== TASK GOAL ==
Write the listing out again word for word, leaving each picture behind.
=== DATA BELOW ===
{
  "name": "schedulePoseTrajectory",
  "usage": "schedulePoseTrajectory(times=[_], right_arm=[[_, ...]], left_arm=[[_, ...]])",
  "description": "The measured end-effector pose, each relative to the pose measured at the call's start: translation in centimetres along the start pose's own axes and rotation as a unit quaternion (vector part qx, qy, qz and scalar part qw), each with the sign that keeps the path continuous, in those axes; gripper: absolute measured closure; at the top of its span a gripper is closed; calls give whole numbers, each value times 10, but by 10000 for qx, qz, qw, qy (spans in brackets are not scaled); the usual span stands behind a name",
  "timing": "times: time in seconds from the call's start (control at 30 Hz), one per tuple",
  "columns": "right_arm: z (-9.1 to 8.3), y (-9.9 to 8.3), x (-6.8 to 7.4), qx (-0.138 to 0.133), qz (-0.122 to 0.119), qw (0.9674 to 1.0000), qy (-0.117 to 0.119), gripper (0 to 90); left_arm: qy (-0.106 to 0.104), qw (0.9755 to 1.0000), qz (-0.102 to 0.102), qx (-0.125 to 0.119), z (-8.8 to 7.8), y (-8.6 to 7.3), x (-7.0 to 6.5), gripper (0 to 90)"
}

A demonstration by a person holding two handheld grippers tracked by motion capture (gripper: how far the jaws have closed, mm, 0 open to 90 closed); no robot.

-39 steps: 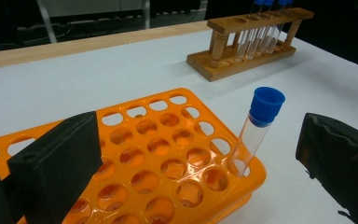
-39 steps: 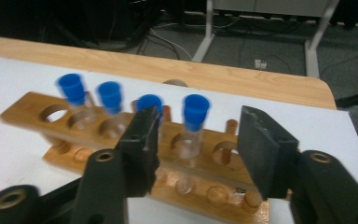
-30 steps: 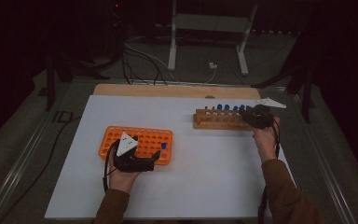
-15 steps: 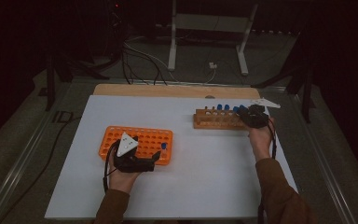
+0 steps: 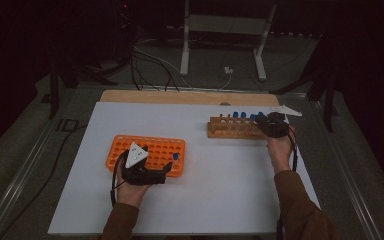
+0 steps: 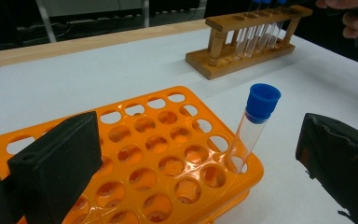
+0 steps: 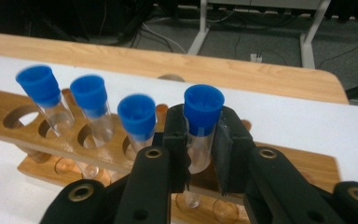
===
== RESPONSE TO THE EXERCISE ==
{
  "name": "schedulePoseTrajectory",
  "usage": "schedulePoseTrajectory(times=[_], right_arm=[[_, ...]], left_arm=[[_, ...]])",
  "description": "The measured end-effector pose, each relative to the pose measured at the call's start: translation in centimetres along the start pose's own axes and rotation as a unit quaternion (vector part qx, qy, qz and scalar part qw), each with the sign that keeps the path continuous, in those axes; gripper: absolute measured closure; at the top of its span a gripper is closed; calls give whole numbers, each value times 10, but by 10000 for qx, qz, qw, qy (spans in brackets are not scaled); the usual span stands behind a name",
  "timing": "times: time in seconds from the call's start (control at 30 Hz), one per tuple",
  "columns": "right_arm: z (-9.1 to 8.3), y (-9.9 to 8.3), x (-6.8 to 7.4), qx (-0.138 to 0.133), qz (-0.122 to 0.119), qw (0.9674 to 1.0000), qy (-0.117 to 0.119), gripper (0 to 90); left_arm: qy (-0.106 to 0.104), qw (0.9755 to 1.0000), qz (-0.102 to 0.102), qx (-0.125 to 0.119), z (-8.8 to 7.8), y (-8.6 to 7.3), x (-7.0 to 6.5), gripper (0 to 90)"
}

A demonstration by a person holding two handheld grippers tracked by motion capture (gripper: how far the jaws have closed, mm, 0 open to 90 closed); no robot.

-39 steps: 
-39 steps: 
-30 steps: 
-15 steps: 
+0 steps: 
+0 steps: 
+0 steps: 

That completes the answer, and no more is expected.